Excerpts from codewarrior's message of Tue Apr 26 14:34:44 UTC 2011:
> I believe that this problem is caused by the /etc/init.d/sendsigs script
> not correctly waiting for terminating Upstart jobs.
> 
> I came across this problem on a Maverick system used for MythTV.  One
> night it was left to transcode and advert flag a movie (lots of disk
> activity) after which it automatically powered off.  The next morning I
> turned on the system and /var didn't mount due to errors.
> 
> I kept an eye on the system thereafter thinking it was a disk fault but
> noticed the same orphaned inode and recovering journal messages on every
> restart.  I found in this case that shutting down mysqld in advance of
> calling poweroff resolved the problems.  However, that made me look
> further and I realised that mysql was only a problem because it took
> several seconds or more to shutdown.  It looked like there was a race
> condition in the shutdown logic.
> 
> On entering runlevel 0 or 6 (halt or reboot), Upstart delivers a TERM
> signal to all processes that should stop at that runlevel.  The service
> doesn't have to terminate immediately - some services like mysql take a
> few seconds to tidy up.  An upstart service can define a kill timeout
> stanza to specify a stop time if it's in excess of 5 seconds.  After
> this time Upstart will deliver a KILL signal.
> 
> The problem is that immediately after Upstart sends the TERM signals it
> starts the rc.conf service to run the SystemV scripts in /etc/rc0.d.
> One particular script, S20sendsigs, is responsible for TERMinating all
> remaining processes.  However, it's logic is to exclude any Upstart job
> and so it can exit believing that all processes are dead.  Then
> /etc/rc0.d/S40umountfs unmounts the fllesystem while there are open
> files and hey-presto orphaned inodes & worse...
> 
> The attached patch makes sendsigs wait for any Upstart jobs that are
> stopping.  This fixes all my file corruption problems and since using it
> I've not had any orphaned inodes.

codewarrior, thanks for taking a stab at this, its something thats on
my TODO list for the next month to solve.

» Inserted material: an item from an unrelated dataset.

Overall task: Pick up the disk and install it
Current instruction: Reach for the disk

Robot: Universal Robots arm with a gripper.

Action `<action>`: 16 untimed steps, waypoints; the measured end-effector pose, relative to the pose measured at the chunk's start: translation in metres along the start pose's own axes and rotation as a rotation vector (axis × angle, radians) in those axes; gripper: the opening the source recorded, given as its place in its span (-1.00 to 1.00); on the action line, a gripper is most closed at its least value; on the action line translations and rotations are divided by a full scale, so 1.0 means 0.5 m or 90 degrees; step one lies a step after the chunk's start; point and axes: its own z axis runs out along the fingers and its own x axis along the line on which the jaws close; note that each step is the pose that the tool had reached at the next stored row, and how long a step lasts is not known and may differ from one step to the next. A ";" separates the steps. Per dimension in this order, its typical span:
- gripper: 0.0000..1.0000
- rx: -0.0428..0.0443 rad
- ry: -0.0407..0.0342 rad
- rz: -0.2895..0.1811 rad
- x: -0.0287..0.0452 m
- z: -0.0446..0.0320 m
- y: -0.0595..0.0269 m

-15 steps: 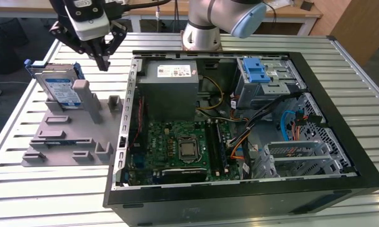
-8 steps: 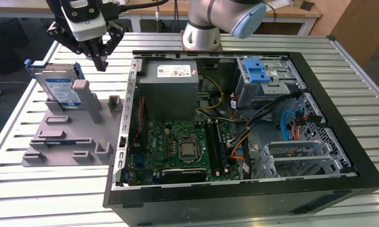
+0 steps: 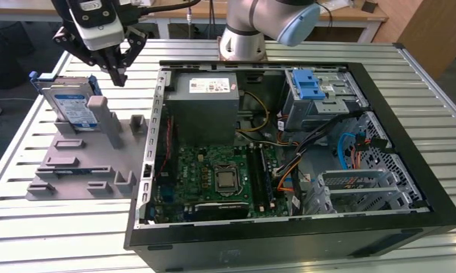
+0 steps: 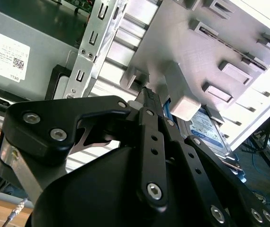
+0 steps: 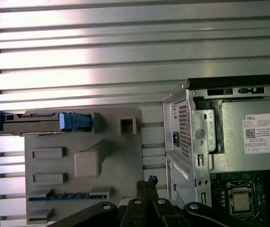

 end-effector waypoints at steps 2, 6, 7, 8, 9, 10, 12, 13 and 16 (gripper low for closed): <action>-0.79 0.0000 0.0002 0.000 0.002 0.000 0.000; -0.79 0.0000 0.0003 0.000 0.008 0.002 -0.001; -0.79 0.0000 0.0004 0.000 0.009 0.002 -0.001; -0.79 0.0000 0.0004 0.000 0.010 0.002 -0.001; -0.79 0.0000 0.0005 0.000 0.012 0.002 -0.001; -0.79 0.0000 0.0005 0.000 0.013 0.003 -0.001; -0.79 0.0000 0.0006 0.000 0.016 0.003 -0.001; -0.79 0.0001 0.0007 0.000 0.018 0.004 -0.002; -0.79 0.0001 0.0009 0.000 0.023 0.005 -0.002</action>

The patch does a nice job of enforcing for upstart jobs the exact same
rules as other processes. On first glance it might look like we'll kill
some processes that we shouldn't, but in fact it does quite a good job
of only TERM/KILL'ing jobs that are already bound for 'stop' status.

It unfortunately causes us to ignore the 'kill timeout' setting that each
job can specify. I'd like to see us respect that and extend sendsigs's
deadline to the maximum of those.

One other minor issue is that it has some races in it. initctl does not
do any kind of locking, it just loops through asking upstart for the
status of each job. So you may end up with jobs that say "start" but,
for whatever reason, are moved to stop right after you asked.

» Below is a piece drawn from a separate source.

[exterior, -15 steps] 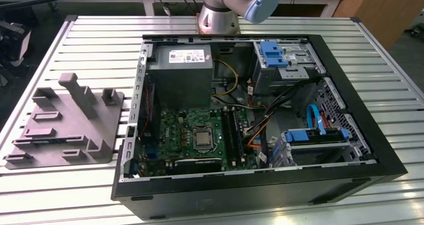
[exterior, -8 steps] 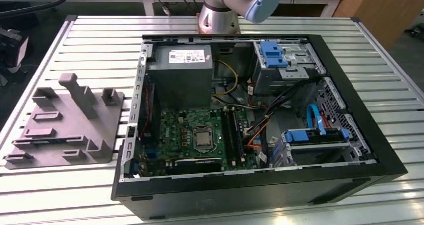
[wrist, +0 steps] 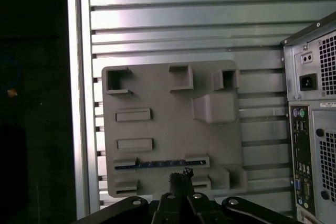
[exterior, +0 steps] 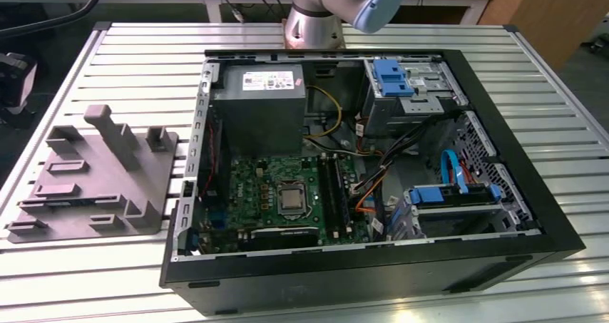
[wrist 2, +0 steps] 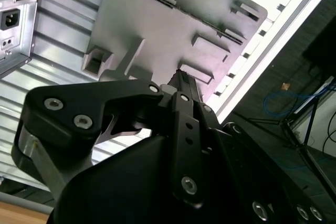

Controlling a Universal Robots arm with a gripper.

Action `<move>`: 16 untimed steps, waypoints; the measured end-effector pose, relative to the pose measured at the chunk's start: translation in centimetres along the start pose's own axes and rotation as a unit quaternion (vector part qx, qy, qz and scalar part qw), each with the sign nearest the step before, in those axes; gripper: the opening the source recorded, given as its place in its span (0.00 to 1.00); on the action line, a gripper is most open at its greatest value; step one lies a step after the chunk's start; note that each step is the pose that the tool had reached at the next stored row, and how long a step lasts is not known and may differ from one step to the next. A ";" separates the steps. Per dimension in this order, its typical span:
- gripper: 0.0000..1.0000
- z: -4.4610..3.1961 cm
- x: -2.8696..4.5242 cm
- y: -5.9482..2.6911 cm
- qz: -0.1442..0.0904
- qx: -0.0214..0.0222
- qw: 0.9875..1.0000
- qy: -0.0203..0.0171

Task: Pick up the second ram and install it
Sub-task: 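Reach for the second ram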

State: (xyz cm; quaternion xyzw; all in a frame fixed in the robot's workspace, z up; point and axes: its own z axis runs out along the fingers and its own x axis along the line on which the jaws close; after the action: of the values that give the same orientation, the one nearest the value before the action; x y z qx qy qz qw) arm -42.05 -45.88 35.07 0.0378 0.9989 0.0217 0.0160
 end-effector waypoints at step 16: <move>0.11 1.25 0.29 -1.58 0.000 0.000 1.000 0.000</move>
State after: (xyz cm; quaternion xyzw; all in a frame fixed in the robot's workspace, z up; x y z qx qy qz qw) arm -42.41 -47.38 33.74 0.0378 0.9989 0.0217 0.0161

Still that is an imperfection that I think we can live with. This is
also one that we can easily SRU back to lucid/maverick/natty.

I'll target this to Oneiric, and once the fix has dropped there, we
can start the SRU process to all the other active releases.

> 
> This has made be question the correctness and safety of umount.  I would
> have thought that it should work OK in the presence of open files, but
> I'm no ext3 expert.
> 

Its only certain files that cause issues.. open deleted files is one
of the big ones because ext3 needs to reclaim the inode when that file
is closed.

The real issue is that umount's error code is being ignored. One might
argue that it would be better to simply drop into a recovery shell if
these umounts fail. In fact, I will be discussing that possibility in
our UDS session about the shutdown (which we'll be moving to be mostly
upstart based in 11.10).